Second, the Court interprets the privacy of petitioners as paramount to the public’s right to know in a meaningful way, and so keeps the information public in a way that clinics cannot easily access it without going to the clerk’s office (something not even possible during the pandemic) or paying for the information.  Even if a clinic wanted to pay for the information and reach out to petitioners, it doesn’t know which petitioners come from their area and so would need to buy information about every individual petitioner and then sift through to find the relevant petitioners.  The Court could change its practice of providing information which is something I have discussed previously

Prior to the pandemic I tried to go to the clerk’s office shortly after each calendar for my city was published in order to spend a few hours there and look at every case on the calendar to cull the ones I thought met the income criteria and may need the assistance of the clinic.  For those cases the clinic then reached out.  I could only do this if I happened to be in DC and had extra time.  For a brief period, the students at the law school at University of District of Columbia did this research in person, but that project was not sustained.  Even doing this, however, the clinic contact with petitioners only occurred at the point of a calendar and not at the outset of the case.
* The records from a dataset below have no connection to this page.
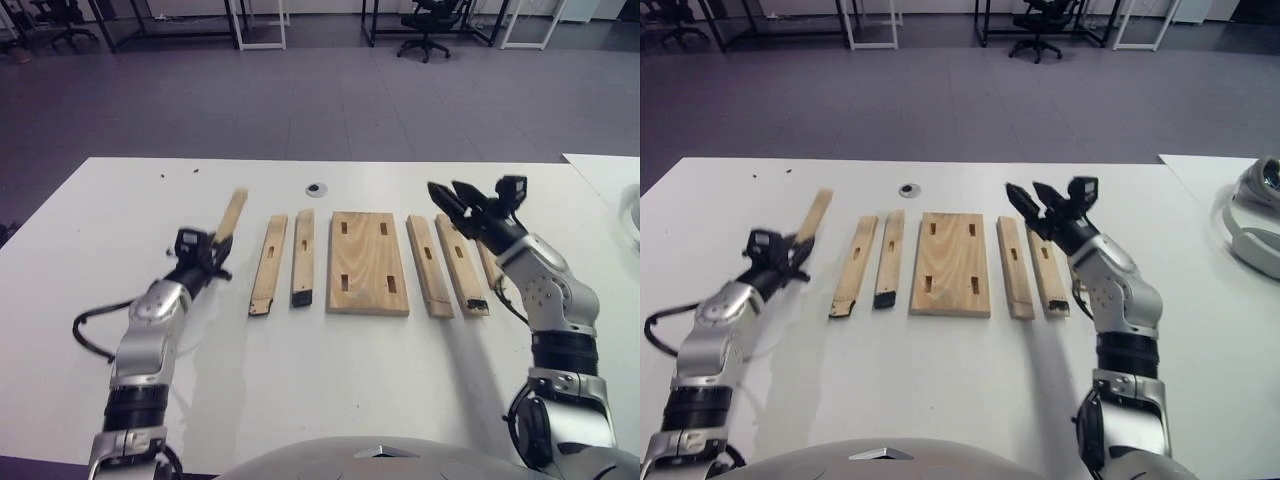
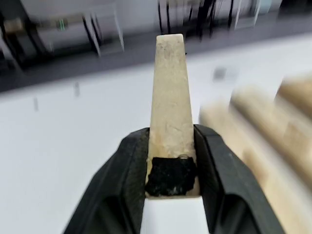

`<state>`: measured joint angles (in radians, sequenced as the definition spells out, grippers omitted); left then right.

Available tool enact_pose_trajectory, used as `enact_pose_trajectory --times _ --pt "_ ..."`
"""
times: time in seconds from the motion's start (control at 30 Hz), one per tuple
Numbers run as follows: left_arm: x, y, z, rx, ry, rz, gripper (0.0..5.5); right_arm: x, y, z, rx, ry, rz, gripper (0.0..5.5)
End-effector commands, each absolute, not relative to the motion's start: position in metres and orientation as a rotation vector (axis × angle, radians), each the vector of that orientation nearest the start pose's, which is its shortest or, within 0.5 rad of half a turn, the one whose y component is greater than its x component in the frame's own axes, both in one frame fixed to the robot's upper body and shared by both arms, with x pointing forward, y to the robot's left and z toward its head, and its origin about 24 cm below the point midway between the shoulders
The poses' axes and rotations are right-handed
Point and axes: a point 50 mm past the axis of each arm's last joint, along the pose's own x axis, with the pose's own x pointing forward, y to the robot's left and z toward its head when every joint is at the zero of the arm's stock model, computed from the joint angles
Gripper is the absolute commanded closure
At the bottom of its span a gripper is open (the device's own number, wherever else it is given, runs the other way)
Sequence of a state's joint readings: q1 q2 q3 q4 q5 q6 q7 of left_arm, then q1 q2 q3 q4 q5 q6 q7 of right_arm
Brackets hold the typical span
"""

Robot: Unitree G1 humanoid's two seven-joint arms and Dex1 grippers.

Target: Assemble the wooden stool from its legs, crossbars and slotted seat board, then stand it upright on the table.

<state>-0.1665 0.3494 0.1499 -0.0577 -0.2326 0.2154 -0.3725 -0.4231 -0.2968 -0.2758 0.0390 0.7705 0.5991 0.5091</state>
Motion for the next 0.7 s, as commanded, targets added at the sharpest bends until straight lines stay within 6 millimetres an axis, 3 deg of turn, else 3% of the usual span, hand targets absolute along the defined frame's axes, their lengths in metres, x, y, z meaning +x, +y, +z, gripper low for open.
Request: enact_pose_trajectory --times 0.03,0.1,0.2,0.43,0.7 --pt "0.295 0.137 0.15 0.089 -0.284 -0.585 4.2 0.319 -0.123 0.173 0.777 0.008 0.825 1.51" --pt "0.295 0.107 0.16 0.104 -0.331 -0.693 4.2 0.321 -0.1 0.183 0.852 0.029 0.869 1.76" --pt "0.293 0.088 0.165 0.147 -0.363 -0.777 4.2 0.327 -0.096 0.195 0.907 0.022 0.836 2.37" --pt "0.283 0.088 0.152 0.213 -0.343 -0.821 4.2 0.325 -0.106 0.202 0.891 0.04 0.803 3.73" --pt "0.283 0.091 0.155 0.214 -0.356 -0.818 4.2 0.319 -0.117 0.199 0.84 0.09 0.802 5.08"
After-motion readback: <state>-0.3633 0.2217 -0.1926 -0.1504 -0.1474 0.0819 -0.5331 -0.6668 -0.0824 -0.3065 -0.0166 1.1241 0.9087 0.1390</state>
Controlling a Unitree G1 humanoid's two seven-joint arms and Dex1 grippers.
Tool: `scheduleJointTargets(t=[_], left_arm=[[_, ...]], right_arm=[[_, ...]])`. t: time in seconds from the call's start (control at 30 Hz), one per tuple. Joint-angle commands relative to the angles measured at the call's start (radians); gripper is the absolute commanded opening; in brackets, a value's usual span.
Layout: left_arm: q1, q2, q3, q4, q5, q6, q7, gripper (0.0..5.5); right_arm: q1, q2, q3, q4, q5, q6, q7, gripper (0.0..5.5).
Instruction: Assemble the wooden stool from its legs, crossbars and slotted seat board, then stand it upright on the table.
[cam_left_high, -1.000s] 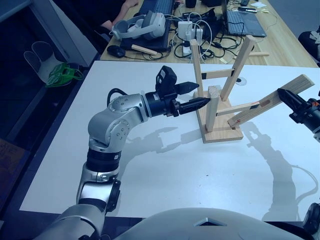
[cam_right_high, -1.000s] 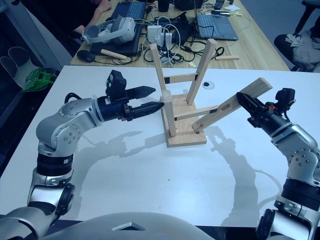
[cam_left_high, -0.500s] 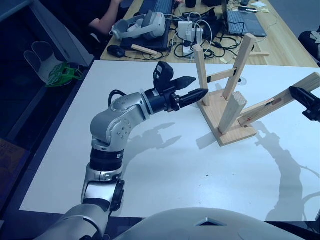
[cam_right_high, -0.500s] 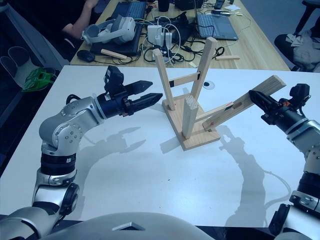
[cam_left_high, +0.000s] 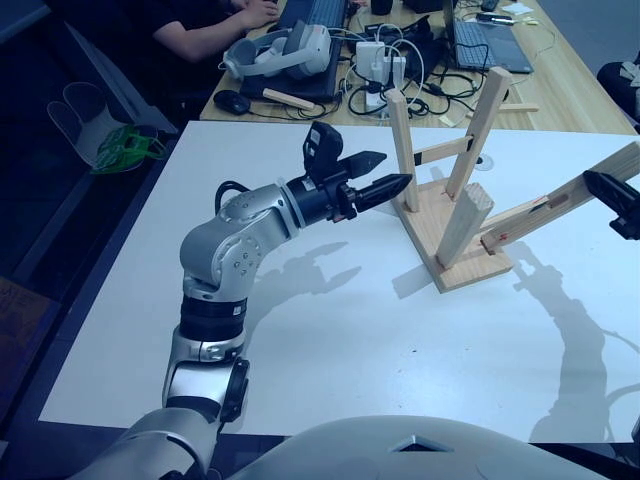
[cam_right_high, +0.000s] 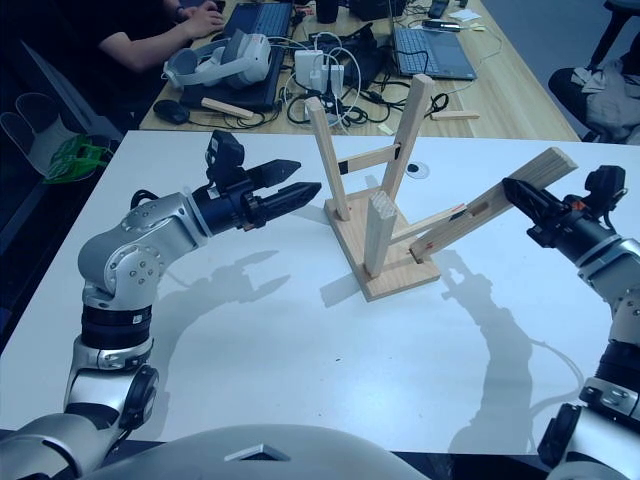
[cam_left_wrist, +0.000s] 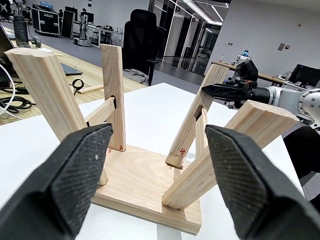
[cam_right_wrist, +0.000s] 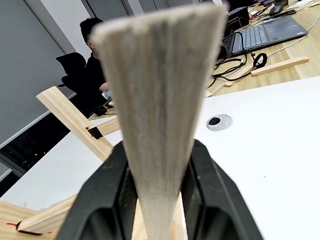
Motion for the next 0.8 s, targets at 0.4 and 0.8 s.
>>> scheduleJointTargets(t=[0.4, 0.8], left_arm=[[-0.012, -0.008, 0.006, 0.015, 0.000, -0.003, 0.028, 3.44], [-0.008, -0.010, 0.005, 0.019, 0.003, -0.010, 0.035, 3.44]], right_arm=[[0.055, -0.061, 0.044, 0.012, -0.076, -0.018, 0.065, 1.00], [0.013, -0.084, 0.046, 0.063, -0.082, -0.035, 0.088, 1.00]])
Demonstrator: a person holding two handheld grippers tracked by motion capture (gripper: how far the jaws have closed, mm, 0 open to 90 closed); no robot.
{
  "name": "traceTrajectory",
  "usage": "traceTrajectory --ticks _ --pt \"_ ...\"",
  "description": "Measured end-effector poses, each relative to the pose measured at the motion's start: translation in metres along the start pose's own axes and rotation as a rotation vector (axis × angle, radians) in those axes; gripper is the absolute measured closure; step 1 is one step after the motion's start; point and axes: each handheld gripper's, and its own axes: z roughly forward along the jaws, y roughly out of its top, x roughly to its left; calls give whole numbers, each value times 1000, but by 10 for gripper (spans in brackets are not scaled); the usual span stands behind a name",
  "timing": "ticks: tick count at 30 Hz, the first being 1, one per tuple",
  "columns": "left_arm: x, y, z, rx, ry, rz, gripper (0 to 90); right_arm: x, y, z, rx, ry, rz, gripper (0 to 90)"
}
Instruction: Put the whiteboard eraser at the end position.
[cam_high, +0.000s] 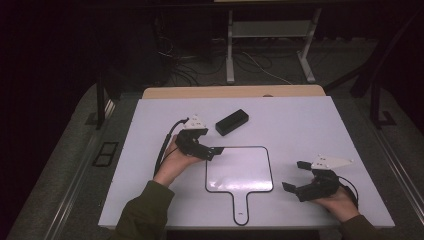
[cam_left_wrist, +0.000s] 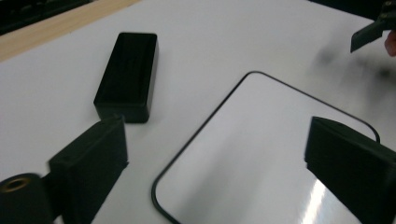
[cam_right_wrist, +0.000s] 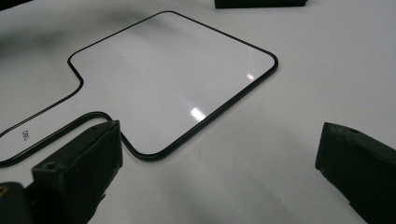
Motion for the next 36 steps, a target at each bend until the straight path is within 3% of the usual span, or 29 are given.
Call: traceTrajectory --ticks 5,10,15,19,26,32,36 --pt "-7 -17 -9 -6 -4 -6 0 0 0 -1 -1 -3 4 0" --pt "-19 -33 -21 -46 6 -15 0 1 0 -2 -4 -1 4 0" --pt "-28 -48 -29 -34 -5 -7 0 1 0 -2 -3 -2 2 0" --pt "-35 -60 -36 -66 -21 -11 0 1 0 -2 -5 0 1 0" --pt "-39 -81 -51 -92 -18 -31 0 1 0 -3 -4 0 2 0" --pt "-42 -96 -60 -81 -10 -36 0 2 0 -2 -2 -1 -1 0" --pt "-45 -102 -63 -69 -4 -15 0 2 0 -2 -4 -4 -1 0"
The Veterans Court of Appeals handles petitioners differently and has a much lower melt.  The electronic docket there allows parties to see information upon which a preliminary case evaluation is possible and the petitioner can be contacted.  The Veteran’s Consortium Pro Bono Program seeks to assign attorneys to most cases.  While the statistics require more explanation than I can provide in this post, you can see from the 2020 annual report that the melt is lower and my understanding is that even the cases that appear as possible melt, like the voluntary dismissals, are generally the result of case resolution.  The Veterans Court also has Central Legal Staff attorneys who conduct mediation between the parties, unlike the tax system which relies on IRS Appeals to do something somewhat similar.  The Veterans Court also sends out a letter at the outset similar to the one sent by the Tax Court but one that might provide the basis for some discussion between the Tax Court and the bar on how it could fashion its opening correspondence.

If we care about the melt in Tax Court, the system might benefit from a review of ways the IRS, the Court and the bar/clinics could more effectively serve the pro se petitioners.  The Court of Veteran Appeals offers one model.